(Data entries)
- - -
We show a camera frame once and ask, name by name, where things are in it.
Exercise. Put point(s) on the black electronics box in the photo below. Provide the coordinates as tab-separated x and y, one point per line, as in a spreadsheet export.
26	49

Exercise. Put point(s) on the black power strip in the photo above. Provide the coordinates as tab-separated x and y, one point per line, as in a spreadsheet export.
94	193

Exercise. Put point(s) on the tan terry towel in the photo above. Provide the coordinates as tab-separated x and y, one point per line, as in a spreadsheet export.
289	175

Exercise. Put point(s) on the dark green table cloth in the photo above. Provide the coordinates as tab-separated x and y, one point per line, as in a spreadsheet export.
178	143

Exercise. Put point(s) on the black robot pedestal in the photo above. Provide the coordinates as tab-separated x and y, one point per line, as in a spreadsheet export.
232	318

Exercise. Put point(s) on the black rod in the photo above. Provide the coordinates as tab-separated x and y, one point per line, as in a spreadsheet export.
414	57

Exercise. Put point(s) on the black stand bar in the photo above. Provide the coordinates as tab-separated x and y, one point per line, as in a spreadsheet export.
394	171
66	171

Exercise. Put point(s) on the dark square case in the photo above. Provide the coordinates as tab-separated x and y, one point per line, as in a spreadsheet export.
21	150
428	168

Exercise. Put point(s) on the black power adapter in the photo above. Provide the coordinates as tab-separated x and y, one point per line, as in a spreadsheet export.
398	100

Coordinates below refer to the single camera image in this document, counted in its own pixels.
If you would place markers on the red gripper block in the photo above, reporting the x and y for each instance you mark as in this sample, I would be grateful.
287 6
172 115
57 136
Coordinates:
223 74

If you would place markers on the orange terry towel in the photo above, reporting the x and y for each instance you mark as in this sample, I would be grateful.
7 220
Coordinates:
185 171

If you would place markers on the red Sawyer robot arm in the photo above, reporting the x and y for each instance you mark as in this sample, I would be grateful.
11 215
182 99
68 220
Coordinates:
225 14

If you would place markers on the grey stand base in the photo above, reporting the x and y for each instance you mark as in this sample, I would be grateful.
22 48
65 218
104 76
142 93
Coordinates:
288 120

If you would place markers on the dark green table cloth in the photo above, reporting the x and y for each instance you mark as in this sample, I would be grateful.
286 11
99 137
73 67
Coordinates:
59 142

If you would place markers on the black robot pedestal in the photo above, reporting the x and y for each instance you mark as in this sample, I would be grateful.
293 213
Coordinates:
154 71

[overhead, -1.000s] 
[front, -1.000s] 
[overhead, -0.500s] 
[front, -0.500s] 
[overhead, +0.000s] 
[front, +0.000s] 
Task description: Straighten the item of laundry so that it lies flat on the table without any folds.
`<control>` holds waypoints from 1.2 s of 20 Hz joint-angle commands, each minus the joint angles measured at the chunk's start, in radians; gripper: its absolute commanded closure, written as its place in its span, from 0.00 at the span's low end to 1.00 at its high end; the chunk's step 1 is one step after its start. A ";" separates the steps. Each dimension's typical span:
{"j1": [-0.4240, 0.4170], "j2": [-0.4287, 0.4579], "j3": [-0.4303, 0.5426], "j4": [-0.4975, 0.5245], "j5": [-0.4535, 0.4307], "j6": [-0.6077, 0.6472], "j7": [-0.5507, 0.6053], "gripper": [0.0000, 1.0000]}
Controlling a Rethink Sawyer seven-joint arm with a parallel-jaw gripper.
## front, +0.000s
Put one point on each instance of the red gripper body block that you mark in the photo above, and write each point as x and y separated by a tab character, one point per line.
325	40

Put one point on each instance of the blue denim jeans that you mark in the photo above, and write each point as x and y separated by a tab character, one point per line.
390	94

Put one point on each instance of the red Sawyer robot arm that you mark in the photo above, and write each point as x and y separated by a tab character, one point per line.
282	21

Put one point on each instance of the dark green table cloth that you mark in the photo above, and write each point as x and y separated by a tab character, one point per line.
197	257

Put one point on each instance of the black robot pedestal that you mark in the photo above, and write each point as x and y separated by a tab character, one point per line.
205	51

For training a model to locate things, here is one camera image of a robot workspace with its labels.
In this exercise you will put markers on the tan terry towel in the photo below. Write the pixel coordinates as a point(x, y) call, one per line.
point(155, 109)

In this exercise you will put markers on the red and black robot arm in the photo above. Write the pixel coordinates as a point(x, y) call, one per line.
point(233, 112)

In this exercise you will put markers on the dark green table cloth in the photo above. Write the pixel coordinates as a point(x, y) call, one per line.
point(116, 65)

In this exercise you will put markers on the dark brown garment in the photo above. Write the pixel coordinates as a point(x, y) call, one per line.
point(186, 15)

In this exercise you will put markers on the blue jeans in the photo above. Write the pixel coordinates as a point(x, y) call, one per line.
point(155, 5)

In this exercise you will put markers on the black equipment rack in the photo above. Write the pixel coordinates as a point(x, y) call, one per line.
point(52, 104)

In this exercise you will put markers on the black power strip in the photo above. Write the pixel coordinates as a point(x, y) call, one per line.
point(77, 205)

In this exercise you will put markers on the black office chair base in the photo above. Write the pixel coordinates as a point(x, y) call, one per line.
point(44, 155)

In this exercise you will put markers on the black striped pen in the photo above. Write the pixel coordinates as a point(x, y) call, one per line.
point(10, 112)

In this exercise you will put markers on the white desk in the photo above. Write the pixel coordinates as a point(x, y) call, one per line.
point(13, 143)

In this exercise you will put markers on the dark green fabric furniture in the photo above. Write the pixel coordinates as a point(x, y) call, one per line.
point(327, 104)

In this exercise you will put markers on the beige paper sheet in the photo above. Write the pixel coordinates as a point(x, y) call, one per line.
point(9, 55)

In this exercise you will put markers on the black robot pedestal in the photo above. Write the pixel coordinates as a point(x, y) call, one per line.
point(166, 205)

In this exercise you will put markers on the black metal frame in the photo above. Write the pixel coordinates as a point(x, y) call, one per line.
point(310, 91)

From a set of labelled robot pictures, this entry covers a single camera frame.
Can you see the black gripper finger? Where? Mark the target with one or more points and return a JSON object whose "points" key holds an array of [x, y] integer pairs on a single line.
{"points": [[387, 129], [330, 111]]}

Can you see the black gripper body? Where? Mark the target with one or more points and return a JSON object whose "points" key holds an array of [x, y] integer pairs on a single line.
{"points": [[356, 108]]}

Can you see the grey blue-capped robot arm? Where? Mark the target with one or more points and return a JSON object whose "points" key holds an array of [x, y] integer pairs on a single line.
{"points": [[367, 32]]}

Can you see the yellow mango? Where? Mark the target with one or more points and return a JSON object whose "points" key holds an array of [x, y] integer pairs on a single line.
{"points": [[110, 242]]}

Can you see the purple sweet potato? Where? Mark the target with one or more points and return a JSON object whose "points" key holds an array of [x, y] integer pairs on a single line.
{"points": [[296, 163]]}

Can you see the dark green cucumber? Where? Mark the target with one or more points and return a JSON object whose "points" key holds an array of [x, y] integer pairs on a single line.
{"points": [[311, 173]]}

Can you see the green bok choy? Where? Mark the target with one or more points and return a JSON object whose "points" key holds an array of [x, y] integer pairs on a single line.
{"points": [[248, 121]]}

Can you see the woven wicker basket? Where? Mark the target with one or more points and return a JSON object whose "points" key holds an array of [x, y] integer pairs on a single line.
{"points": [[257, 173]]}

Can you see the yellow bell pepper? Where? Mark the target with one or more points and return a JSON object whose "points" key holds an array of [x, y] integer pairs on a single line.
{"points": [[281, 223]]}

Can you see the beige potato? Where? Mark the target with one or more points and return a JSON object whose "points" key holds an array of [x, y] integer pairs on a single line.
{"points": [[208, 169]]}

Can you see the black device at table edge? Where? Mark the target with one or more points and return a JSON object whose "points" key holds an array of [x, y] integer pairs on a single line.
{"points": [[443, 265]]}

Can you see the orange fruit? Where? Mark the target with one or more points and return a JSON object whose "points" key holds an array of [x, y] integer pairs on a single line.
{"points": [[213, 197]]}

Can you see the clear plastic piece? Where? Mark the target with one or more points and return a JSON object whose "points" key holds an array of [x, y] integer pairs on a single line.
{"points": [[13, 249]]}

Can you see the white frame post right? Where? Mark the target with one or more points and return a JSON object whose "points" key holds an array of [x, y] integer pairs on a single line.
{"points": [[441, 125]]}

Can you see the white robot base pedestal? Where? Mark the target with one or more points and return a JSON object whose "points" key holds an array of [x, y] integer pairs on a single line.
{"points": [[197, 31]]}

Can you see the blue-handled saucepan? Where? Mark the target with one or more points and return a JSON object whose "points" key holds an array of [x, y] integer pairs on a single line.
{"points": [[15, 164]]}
- - -
**THE TASK**. Only the lines above from the line with "[front, -0.500s]" to the line with "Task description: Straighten", those two lines included, should be reproduced exactly.

**SOLUTION TO THIS PROBLEM**.
[front, -0.500s] 
[overhead, +0.000s] 
[front, +0.000s] 
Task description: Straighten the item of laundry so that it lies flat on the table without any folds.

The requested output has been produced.